(MATERIAL PROVIDED Opens)

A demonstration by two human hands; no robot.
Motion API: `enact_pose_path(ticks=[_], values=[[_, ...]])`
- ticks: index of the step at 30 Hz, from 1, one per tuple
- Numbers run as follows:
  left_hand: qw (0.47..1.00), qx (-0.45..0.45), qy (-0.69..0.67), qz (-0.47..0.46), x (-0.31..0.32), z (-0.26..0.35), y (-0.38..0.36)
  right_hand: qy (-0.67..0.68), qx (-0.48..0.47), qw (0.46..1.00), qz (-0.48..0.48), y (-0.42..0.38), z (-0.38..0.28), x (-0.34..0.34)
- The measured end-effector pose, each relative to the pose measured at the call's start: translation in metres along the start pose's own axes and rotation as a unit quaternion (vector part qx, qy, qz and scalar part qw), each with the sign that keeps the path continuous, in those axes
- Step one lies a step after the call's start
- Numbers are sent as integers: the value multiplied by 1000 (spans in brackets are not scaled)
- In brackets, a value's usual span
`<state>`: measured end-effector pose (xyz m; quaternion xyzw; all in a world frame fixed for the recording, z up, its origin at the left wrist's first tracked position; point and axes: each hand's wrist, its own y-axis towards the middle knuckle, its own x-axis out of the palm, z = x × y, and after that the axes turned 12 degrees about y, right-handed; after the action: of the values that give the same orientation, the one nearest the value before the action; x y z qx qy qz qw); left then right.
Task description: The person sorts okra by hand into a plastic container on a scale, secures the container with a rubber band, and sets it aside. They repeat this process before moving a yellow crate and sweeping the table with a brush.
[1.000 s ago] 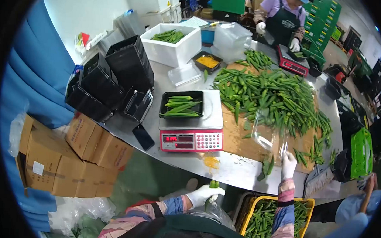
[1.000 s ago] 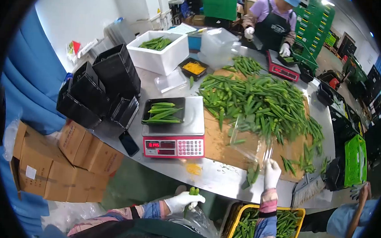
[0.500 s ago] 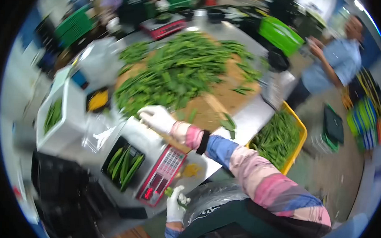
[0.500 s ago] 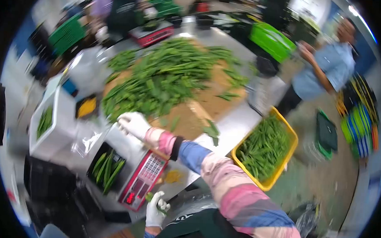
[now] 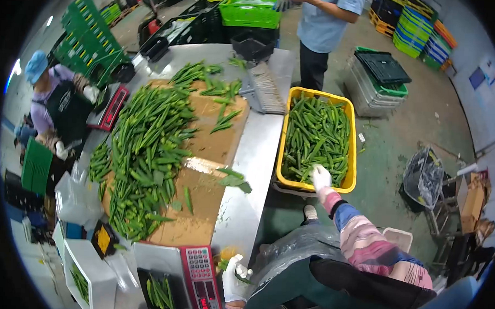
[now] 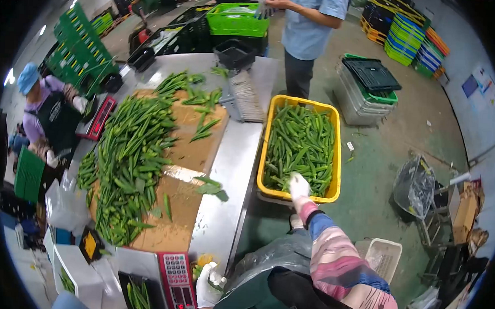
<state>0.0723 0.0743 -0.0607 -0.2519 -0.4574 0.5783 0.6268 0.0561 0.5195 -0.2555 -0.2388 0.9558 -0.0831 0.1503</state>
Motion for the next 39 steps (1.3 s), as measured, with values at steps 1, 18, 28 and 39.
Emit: enact_pose_path(ticks=[1, 18, 28, 39], values=[[1000, 6, 16, 0, 10, 0, 3, -229, -130, 965, -14, 9, 44, -40], [990, 48, 117, 64, 228, -31, 62, -223, 122, 926, -278, 87, 61, -142], [944, 211, 196, 161, 200, 23, 134, -136, 219, 960, -111, 149, 91, -218], [926, 176, 297, 152, 190, 45, 197, -114, 312, 927, -172, 95, 89, -184]])
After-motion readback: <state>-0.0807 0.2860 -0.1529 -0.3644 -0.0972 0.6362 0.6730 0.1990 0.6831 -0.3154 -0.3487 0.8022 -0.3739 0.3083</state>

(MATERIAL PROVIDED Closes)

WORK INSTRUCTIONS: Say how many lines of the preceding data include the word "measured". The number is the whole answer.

RESPONSE TO THE TASK: 3